BOOZy1

joined 10 months ago
[–] [email protected] 1 points 9 months ago

Taking out drives for testing is a no-no unless you're very careful.

If you hook up any drive to Windows it'll write on it and thus your drives aren't the same anymore. If you RAID controller (or software) doesn't catch this you now have an inconsistent RAID config.

[–] [email protected] 1 points 9 months ago

If there's no (usable) iptable option you can always just route the IPs/subets to a non existing gateway.

[–] [email protected] 1 points 10 months ago

Google 'dual PSU adapter'.

There are two options:

1 - a 24 pin adapter that bridges the power-on pins to the other PSU

2 - a 24 pin adapter that takes a molex from the main PSU and uses a relay to power on the secondary PSU

Either works just fine.

[–] [email protected] 1 points 10 months ago

Unraid does support unequally sized drives, your parity drive just needs to be as large as your largest drive. It's not true mirroring of course.

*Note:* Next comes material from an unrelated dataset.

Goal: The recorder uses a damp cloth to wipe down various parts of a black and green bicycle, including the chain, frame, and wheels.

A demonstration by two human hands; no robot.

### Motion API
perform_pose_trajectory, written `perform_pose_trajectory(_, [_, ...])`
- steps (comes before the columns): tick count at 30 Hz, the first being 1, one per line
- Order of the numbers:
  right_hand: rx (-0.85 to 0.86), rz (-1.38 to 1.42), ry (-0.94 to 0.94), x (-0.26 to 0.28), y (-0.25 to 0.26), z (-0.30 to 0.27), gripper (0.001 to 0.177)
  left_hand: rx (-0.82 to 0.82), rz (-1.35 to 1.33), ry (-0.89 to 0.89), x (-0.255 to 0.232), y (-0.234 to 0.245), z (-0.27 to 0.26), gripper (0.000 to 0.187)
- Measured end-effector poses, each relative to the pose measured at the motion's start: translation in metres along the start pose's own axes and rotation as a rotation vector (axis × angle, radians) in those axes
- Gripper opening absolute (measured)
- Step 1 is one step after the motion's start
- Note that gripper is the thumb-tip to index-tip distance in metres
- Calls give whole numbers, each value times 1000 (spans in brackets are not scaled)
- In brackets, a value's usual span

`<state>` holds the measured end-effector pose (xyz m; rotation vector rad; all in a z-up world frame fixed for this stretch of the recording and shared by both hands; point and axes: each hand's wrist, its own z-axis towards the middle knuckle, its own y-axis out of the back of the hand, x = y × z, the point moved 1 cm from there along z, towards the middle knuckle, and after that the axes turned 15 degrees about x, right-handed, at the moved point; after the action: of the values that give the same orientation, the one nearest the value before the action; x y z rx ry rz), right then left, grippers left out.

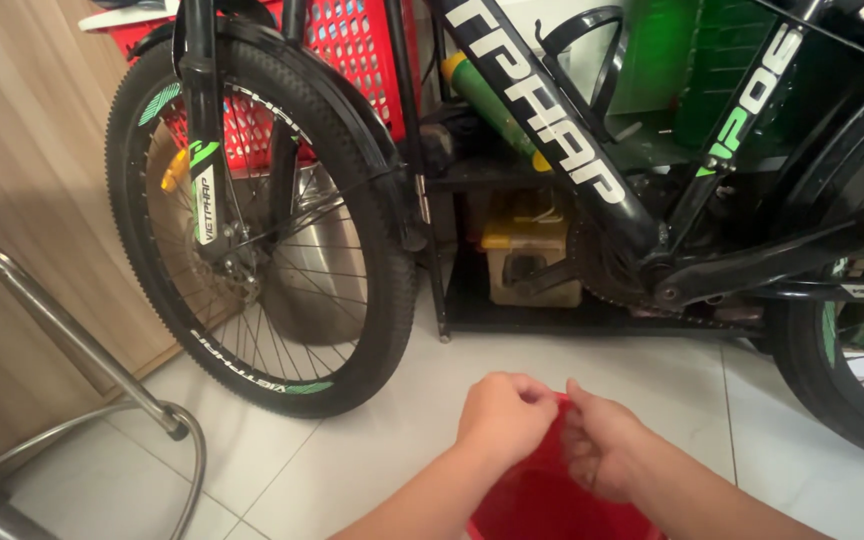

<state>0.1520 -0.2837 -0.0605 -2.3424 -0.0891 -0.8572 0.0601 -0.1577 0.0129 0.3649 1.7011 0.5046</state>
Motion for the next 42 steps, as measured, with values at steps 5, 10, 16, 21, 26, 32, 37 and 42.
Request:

The easiest setup would be to create two RAID1 sets, this also gives your the highest chance of recovering data in case one or more drives die.

[–] [email protected] 1 points 10 months ago (1 children)

You might want to consider a typical desktop/tower with a consumer CPU. The noise and heat from a simple desktop PC, even of you have the case filled with 10 drives, is so much less than a server chassis.

[–] [email protected] 1 points 10 months ago

If you can still find them, Intel Optane drives are great for caching.

[–] [email protected] 1 points 10 months ago

I'd up the RAM to 64GB and run the extra stuff in Hyper-V that way it's easy to keep your gaming OS clean and prioritize services.